What you are asked to do – In the entries that follow, how many lines hold the string "picture"? Give only that number.

[Extracted data entries]
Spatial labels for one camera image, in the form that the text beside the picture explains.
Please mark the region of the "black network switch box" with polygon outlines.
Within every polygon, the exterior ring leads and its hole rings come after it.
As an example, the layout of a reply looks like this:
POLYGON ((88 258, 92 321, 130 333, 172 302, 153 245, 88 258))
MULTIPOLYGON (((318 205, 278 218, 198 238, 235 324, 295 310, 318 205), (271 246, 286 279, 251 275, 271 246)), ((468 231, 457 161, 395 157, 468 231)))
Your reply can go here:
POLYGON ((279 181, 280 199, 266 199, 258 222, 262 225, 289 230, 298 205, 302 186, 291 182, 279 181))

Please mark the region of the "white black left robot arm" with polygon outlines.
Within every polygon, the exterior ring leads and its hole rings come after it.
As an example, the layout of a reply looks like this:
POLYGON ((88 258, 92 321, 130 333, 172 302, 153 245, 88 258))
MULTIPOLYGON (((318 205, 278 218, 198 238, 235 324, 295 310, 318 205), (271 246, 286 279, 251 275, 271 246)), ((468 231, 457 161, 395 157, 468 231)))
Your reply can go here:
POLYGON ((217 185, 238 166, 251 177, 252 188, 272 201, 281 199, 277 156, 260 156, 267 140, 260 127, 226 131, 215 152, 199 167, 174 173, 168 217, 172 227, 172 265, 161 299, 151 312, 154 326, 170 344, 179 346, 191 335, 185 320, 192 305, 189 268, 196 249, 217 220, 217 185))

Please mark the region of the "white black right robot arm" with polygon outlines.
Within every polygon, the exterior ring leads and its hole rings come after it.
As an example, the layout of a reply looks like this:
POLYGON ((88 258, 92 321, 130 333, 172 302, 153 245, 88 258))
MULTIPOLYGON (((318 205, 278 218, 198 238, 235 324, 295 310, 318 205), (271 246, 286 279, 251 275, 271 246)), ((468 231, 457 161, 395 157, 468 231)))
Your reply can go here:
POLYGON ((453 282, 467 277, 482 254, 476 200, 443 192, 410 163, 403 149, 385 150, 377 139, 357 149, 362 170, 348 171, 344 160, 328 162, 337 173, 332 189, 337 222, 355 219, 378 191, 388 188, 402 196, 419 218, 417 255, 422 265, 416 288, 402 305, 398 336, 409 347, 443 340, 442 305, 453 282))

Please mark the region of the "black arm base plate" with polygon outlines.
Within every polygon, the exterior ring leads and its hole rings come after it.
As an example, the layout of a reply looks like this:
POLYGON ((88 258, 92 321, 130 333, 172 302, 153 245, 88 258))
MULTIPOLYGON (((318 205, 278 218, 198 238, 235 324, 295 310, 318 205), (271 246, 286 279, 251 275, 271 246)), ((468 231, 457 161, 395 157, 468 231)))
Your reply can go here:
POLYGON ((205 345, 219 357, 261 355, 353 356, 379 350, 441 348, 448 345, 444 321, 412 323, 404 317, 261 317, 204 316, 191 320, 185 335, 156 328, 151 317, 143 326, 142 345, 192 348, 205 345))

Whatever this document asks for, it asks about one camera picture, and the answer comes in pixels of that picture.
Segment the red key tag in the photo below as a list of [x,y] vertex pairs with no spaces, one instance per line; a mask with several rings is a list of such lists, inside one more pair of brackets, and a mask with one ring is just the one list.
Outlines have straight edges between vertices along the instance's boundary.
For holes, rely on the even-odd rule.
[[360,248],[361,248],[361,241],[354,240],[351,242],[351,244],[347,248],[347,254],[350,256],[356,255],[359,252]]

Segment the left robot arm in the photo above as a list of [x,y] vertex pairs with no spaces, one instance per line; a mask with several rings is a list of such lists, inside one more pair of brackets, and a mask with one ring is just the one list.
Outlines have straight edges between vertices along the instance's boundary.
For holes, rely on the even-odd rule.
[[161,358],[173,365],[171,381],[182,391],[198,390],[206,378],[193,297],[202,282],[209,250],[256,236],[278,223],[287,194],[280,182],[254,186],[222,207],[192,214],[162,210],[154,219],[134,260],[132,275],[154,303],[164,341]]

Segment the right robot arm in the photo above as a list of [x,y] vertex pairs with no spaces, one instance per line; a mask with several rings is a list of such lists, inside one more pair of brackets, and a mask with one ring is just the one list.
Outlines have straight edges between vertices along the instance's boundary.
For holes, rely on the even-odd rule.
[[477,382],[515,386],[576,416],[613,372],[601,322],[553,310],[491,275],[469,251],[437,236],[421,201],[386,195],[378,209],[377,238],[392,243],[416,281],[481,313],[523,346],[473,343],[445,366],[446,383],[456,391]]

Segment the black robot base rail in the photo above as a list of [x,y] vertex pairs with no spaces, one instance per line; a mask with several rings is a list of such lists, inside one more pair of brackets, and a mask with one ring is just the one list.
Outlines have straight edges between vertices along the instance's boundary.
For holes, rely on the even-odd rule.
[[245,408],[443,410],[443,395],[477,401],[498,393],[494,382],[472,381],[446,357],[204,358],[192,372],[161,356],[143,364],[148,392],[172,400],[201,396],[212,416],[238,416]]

Exercise output – 2